Write out word for word the lines from the one holding "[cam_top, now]" through the end of the data, and only those lines. Pictures stay out.
____________
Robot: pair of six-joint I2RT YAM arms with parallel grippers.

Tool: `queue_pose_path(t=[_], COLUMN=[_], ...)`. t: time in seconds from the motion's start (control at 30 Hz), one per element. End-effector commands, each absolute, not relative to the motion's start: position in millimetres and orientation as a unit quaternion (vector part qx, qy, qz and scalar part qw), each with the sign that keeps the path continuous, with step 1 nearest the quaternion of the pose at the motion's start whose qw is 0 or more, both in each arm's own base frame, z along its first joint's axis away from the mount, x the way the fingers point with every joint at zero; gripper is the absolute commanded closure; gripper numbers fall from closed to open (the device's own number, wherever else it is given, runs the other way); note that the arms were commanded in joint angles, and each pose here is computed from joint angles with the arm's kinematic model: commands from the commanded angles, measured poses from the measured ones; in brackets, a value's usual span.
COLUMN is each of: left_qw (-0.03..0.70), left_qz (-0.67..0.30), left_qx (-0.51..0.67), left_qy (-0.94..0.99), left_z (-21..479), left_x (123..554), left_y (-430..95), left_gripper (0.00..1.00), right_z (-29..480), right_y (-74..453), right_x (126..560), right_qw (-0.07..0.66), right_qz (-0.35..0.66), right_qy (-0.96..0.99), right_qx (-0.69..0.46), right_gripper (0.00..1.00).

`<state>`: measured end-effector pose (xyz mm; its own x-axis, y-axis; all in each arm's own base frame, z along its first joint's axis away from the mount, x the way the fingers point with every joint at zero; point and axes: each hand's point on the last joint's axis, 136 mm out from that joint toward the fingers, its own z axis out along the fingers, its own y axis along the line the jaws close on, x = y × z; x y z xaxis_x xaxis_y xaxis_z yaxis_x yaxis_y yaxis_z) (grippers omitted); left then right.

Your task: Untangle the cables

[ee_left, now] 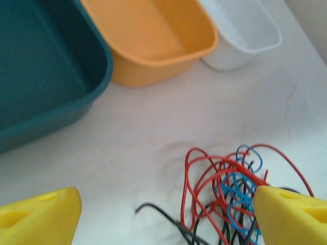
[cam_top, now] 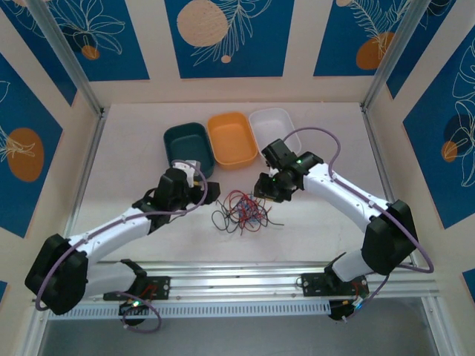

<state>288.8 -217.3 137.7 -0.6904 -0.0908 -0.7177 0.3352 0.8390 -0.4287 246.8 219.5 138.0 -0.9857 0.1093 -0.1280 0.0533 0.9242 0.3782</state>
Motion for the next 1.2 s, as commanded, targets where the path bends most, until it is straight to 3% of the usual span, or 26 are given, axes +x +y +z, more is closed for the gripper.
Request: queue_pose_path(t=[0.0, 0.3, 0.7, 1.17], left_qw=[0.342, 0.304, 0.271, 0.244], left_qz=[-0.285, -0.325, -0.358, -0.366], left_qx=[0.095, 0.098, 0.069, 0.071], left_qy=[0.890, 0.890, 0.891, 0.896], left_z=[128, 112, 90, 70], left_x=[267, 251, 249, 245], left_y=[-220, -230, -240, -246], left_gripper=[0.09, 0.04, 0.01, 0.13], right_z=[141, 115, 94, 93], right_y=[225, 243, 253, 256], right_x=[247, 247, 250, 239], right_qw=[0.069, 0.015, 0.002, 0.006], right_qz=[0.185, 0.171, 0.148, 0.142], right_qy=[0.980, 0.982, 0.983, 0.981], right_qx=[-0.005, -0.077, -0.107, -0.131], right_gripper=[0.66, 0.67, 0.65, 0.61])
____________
-- Output --
[cam_top, now] 

<state>288.8 -217.3 137.7 -0.6904 -0.0908 -0.7177 0.3352 0.8390 -0.4287 246.8 219.5 138.0 -0.9857 0.1093 -0.1280 0.0533 0.9242 0.3782</state>
Motion for the next 1.2 s, as commanded, targets where the path bends most, until it is straight to 3% of the usual span, or 26 are given, axes +x +y +z, more is closed for the gripper.
Request: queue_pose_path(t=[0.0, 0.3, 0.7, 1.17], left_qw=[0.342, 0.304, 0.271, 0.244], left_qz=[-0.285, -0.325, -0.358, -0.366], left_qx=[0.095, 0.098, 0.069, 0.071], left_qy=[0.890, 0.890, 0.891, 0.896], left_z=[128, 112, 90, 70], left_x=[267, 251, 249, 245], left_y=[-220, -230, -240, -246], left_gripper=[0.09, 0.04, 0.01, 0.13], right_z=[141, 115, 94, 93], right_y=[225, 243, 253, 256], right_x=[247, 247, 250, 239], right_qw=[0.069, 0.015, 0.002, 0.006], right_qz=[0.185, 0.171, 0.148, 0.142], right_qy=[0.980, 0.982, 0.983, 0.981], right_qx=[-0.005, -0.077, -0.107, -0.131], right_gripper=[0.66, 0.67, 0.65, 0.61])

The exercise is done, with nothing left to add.